▶ DATA EXCERPT
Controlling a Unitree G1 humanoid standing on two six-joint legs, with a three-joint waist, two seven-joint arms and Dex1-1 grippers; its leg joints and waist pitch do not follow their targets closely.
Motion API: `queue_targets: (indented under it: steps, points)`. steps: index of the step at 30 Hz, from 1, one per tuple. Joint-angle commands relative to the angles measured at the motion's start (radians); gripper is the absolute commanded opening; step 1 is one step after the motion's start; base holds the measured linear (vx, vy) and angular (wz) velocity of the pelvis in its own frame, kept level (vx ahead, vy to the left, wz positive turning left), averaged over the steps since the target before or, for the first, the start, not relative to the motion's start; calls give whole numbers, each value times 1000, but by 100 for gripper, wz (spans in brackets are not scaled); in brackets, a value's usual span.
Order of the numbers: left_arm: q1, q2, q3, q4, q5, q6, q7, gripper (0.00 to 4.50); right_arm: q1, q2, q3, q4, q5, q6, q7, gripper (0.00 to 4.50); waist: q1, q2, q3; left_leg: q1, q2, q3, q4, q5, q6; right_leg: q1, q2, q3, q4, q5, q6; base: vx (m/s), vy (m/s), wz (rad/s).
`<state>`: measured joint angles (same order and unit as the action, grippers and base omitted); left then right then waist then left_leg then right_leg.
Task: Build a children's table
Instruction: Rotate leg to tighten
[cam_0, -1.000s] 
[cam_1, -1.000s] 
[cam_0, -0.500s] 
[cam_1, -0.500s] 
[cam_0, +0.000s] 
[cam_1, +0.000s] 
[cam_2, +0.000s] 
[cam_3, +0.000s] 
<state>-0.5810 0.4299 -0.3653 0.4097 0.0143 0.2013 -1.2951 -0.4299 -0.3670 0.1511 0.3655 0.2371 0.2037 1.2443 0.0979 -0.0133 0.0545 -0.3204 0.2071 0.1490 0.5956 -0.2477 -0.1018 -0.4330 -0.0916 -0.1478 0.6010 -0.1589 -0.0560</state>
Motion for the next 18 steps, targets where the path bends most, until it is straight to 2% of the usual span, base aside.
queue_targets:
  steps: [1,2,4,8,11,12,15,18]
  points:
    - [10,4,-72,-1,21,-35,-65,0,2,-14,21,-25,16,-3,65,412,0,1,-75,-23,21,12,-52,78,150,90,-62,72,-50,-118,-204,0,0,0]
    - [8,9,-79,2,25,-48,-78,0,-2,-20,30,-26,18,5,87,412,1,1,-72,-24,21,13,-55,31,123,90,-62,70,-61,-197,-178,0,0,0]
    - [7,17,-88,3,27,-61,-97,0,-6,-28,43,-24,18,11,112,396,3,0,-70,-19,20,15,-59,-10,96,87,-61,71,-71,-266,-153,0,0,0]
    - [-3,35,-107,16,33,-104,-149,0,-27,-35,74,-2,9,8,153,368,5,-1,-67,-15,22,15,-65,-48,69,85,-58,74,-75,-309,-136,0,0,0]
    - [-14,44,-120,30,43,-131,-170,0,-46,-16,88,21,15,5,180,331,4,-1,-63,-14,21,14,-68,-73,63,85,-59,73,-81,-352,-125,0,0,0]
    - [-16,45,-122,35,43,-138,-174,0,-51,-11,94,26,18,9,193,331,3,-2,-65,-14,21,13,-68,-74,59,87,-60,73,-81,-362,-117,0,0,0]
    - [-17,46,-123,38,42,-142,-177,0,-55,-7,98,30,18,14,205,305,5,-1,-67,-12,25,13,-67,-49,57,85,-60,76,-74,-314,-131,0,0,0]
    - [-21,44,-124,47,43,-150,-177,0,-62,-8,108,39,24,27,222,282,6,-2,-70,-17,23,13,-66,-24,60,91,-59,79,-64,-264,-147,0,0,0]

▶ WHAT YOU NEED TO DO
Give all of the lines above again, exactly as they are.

▶ SOLUTION TO THE PROBLEM
Controlling a Unitree G1 humanoid standing on two six-joint legs, with a three-joint waist, two seven-joint arms and Dex1-1 grippers; its leg joints and waist pitch do not follow their targets closely.
Motion API: `queue_targets: (indented under it: steps, points)`. steps: index of the step at 30 Hz, from 1, one per tuple. Joint-angle commands relative to the angles measured at the motion's start (radians); gripper is the absolute commanded opening; step 1 is one step after the motion's start; base holds the measured linear (vx, vy) and angular (wz) velocity of the pelvis in its own frame, kept level (vx ahead, vy to the left, wz positive turning left), averaged over the steps since the target before or, for the first, the start, not relative to the motion's start; calls give whole numbers, each value times 1000, but by 100 for gripper, wz (spans in brackets are not scaled); in brackets, a value's usual span.
Order of the numbers: left_arm: q1, q2, q3, q4, q5, q6, q7, gripper (0.00 to 4.50); right_arm: q1, q2, q3, q4, q5, q6, q7, gripper (0.00 to 4.50); waist: q1, q2, q3; left_leg: q1, q2, q3, q4, q5, q6; right_leg: q1, q2, q3, q4, q5, q6; base: vx (m/s), vy (m/s), wz (rad/s).
`<state>`: measured joint angles (same order and unit as the action, grippers and base omitted); left then right then waist then left_leg then right_leg.
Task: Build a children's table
Instruction: Rotate leg to tighten
[cam_0, -1.000s] 
[cam_1, -1.000s] 
[cam_0, -0.500s] 
[cam_1, -0.500s] 
[cam_0, +0.000s] 
[cam_1, +0.000s] 
[cam_2, +0.000s] 
[cam_3, +0.000s] 
<state>-0.5810 0.4299 -0.3653 0.4097 0.0143 0.2013 -1.2951 -0.4299 -0.3670 0.1511 0.3655 0.2371 0.2037 1.2443 0.0979 -0.0133 0.0545 -0.3204 0.2071 0.1490 0.5956 -0.2477 -0.1018 -0.4330 -0.0916 -0.1478 0.6010 -0.1589 -0.0560</state>
Motion for the next 18 steps, targets where the path bends most, until it is straight to 2% of the usual span, base aside.
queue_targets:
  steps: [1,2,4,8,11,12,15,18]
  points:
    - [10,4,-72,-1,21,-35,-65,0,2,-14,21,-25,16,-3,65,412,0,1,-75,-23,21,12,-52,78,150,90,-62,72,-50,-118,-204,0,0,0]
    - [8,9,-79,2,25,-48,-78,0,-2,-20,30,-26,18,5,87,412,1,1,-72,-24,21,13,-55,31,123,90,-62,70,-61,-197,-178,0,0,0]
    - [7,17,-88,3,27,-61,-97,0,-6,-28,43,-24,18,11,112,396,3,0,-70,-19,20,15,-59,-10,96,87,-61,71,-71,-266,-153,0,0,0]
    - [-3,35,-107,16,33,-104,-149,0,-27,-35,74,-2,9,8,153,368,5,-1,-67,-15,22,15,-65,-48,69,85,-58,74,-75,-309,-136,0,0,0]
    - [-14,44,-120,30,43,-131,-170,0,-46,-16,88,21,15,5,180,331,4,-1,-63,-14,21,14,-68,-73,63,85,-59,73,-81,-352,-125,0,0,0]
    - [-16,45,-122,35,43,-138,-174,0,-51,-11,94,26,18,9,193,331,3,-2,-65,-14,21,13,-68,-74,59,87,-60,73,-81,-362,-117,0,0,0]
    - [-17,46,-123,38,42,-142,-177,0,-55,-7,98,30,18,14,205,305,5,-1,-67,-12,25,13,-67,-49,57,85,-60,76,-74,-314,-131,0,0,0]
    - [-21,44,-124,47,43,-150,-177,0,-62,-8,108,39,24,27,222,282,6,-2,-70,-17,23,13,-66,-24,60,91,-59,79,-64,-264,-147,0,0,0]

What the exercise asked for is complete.